Court's Analysis and Holdings
Reasoning Level Challenge
The court denied relief on this ground. It noted that the DOT describes maximum requirements for a generic job, not requirements tailored to a specific claimant. The RFC determination (step four) and the jobs-in-the-national-economy determination (step five) are separate processes, with different parties bearing the burden of proof at each step. Because the RFC is determined before potential jobs are identified, some incongruence between RFC language and DOT job descriptions is inherent and expected.
The court found that the ALJ acted within permissible discretion in relying on the VE's expert testimony. The VE testified that Kaylee F. could perform the listed jobs, acknowledged that her testimony was not entirely consistent with DOT definitions, and explained that her professional experience and master's degree in Rehabilitation Counseling supported her conclusions where the DOT did not. Under Eighth Circuit precedent (Welsh v. Colvin, 765 F.3d 926 (8th Cir. 2014)), an ALJ is entitled to rely on such VE testimony, and the court must accept it as substantial evidence. The court also noted that the VE stated the listed jobs were examples, and that other jobs matching Kaylee F.'s RFC also existed.
Visual Acuity Challenge
The court also denied relief on this ground. While the ALJ did list glaucomatous optic atrophy of the left eye as a severe impairment, the court noted that a finding of "severe" impairment at step two does not automatically require corresponding RFC limitations. An impairment may be severe yet not translate into a functional work limitation if the record does not support such a connection. Lacroix v. Barnhart, 465 F.3d 881 (8th Cir. 2006).

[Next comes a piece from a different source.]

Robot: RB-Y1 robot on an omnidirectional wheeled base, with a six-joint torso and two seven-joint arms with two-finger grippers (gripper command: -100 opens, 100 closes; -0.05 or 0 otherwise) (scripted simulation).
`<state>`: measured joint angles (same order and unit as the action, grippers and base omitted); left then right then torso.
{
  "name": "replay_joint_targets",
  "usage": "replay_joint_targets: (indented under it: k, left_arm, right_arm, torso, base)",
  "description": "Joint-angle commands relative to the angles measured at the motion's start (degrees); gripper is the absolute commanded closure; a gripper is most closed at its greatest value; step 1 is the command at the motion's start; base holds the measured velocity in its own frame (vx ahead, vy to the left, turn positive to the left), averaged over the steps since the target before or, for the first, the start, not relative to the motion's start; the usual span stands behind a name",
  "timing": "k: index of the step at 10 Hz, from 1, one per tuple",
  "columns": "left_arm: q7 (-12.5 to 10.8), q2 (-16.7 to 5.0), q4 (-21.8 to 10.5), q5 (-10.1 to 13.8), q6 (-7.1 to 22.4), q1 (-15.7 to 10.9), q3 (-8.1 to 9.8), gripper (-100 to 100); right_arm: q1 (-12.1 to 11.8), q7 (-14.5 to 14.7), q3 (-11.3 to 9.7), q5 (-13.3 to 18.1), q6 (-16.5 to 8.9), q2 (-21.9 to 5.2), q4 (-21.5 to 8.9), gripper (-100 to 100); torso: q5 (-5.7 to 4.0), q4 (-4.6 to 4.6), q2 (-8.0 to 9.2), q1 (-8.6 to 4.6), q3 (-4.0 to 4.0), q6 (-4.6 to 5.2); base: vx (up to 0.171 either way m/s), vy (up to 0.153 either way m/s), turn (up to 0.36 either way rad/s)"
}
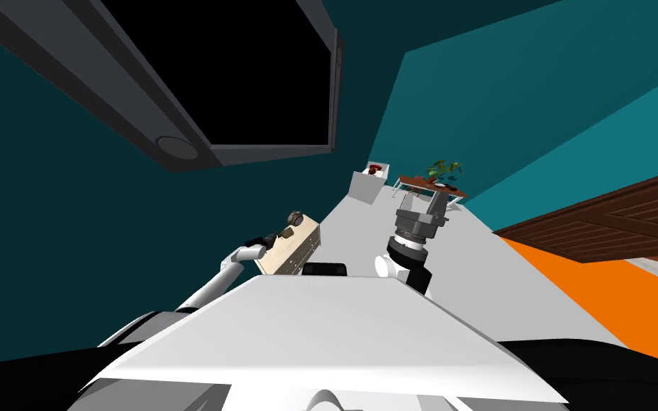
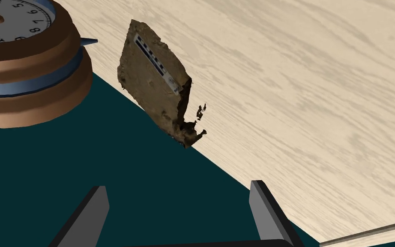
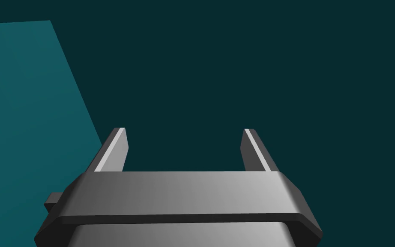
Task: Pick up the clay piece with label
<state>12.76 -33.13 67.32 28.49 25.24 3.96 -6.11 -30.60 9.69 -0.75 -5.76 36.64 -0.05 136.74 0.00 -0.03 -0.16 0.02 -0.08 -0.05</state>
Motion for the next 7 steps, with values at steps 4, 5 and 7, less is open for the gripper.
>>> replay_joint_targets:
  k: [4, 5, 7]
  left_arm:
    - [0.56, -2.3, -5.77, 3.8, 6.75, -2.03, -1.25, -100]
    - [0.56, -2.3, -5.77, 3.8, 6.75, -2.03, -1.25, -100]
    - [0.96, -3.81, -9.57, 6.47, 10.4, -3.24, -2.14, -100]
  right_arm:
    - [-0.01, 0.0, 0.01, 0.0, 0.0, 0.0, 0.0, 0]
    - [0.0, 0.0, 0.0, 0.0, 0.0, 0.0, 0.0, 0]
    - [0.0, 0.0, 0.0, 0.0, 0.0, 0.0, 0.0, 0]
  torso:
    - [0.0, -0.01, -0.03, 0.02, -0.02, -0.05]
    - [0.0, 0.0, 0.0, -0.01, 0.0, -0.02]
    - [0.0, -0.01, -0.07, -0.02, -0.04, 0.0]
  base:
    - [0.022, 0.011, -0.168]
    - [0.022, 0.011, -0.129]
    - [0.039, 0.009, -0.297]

The medical record contained no substantive documentation of vision problems affecting Kaylee F.'s ability to work. A 2017 referral for glaucoma testing resulted in "no diagnosis" at that time, and there were no further records of testing or treatment. The court found that because the record contained no basis for a vision-related work limitation, the ALJ's decision not to include one in the RFC was supported by substantial evidence. The court also observed that Kaylee F. appeared to raise the vision issue for the first time in her federal court briefing.
Disposition
The court denied the relief requested in Plaintiff's Brief, granted the relief requested in Defendant's Brief, and affirmed the Commissioner's final decision. Judgment was ordered to be entered accordingly.